Print every line of the listing below, starting with the line that holds "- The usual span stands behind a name" and going on through the line that holds "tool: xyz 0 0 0", both included, and print nothing else.

__AVAILABLE DATA__
----
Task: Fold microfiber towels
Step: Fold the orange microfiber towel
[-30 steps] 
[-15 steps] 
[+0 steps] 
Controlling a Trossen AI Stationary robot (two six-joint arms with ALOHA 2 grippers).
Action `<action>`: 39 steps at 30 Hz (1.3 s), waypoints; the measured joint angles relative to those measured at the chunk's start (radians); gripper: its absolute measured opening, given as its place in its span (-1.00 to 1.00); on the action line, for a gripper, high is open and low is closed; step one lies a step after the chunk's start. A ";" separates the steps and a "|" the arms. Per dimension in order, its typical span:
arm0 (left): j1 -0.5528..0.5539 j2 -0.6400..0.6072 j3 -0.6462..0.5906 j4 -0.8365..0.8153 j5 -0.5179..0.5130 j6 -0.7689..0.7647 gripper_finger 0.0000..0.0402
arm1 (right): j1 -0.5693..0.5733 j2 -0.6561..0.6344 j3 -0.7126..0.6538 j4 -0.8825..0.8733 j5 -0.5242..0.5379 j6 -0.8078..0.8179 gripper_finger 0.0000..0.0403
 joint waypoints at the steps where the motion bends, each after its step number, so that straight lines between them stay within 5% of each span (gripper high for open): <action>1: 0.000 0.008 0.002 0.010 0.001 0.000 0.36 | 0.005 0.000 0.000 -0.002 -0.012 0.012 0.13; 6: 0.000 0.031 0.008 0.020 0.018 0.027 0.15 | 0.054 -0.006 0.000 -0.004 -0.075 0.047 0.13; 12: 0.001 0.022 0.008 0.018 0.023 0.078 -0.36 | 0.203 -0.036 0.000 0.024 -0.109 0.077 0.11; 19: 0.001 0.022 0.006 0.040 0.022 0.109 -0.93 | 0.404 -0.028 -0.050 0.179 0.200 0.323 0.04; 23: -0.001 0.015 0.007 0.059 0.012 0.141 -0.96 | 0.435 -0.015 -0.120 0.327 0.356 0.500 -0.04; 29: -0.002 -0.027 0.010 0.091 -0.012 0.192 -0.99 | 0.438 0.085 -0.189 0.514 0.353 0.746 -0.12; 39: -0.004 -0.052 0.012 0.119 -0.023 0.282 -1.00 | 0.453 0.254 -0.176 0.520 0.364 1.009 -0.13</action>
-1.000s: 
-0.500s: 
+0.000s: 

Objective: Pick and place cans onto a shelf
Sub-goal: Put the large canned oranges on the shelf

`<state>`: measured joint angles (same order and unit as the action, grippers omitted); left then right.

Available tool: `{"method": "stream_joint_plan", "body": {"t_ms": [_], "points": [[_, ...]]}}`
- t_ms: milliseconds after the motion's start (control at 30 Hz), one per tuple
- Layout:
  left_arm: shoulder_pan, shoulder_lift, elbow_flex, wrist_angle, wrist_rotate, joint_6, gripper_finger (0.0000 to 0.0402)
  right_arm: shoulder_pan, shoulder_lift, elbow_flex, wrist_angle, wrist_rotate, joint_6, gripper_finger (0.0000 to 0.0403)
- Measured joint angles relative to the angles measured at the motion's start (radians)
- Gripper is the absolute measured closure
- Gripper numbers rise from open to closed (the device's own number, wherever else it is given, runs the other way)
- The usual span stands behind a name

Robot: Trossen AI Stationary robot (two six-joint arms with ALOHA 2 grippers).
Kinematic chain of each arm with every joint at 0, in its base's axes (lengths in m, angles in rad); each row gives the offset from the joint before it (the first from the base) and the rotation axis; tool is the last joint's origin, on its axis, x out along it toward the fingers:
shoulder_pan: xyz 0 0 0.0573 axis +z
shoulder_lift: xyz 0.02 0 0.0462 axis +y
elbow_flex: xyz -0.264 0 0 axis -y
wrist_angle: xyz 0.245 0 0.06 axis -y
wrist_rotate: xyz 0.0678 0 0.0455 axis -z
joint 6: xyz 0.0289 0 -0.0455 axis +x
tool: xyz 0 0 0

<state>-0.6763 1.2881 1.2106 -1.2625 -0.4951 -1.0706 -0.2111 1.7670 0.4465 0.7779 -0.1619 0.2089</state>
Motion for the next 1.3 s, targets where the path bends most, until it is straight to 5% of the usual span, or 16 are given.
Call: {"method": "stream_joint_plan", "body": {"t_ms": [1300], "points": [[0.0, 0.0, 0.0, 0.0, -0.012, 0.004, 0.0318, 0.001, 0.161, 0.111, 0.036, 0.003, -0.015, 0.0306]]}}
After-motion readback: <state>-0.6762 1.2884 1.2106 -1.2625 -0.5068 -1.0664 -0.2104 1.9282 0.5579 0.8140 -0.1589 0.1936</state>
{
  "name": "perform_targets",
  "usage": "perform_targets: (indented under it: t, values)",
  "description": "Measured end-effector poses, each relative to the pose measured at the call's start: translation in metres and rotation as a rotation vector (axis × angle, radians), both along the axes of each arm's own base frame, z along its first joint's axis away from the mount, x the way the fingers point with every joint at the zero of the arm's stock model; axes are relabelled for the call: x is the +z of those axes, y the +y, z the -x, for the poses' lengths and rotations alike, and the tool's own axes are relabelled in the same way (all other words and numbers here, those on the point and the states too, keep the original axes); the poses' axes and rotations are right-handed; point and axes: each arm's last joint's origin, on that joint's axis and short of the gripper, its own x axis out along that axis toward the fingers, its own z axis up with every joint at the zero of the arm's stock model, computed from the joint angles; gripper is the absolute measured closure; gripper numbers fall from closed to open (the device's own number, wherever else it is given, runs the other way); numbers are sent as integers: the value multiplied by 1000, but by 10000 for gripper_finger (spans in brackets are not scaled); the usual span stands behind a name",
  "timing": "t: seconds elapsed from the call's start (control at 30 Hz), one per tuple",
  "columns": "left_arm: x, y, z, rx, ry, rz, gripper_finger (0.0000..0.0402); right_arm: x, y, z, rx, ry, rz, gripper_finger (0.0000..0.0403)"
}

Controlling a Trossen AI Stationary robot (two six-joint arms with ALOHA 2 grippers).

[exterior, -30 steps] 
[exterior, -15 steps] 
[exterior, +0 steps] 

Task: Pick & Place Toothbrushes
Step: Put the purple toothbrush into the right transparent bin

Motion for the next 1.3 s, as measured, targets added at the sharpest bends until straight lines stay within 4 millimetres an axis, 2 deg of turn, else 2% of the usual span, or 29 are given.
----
__COMPLETED TASK__
- The usual span stands behind a name

Robot: Trossen AI Stationary robot (two six-joint arms with ALOHA 2 grippers).
Kinematic chain of each arm with every joint at 0, in its base's axes (lengths in m, angles in rad); each row gives the offset from the joint before it (the first from the base) and the rotation axis; tool is the last joint's origin, on its axis, x out along it toward the fingers:
shoulder_pan: xyz 0 0 0.0573 axis +z
shoulder_lift: xyz 0.02 0 0.0462 axis +y
elbow_flex: xyz -0.264 0 0 axis -y
wrist_angle: xyz 0.245 0 0.06 axis -y
wrist_rotate: xyz 0.0678 0 0.0455 axis -z
joint 6: xyz 0.0289 0 -0.0455 axis +x
tool: xyz 0 0 0

Nothing else belongs in this output.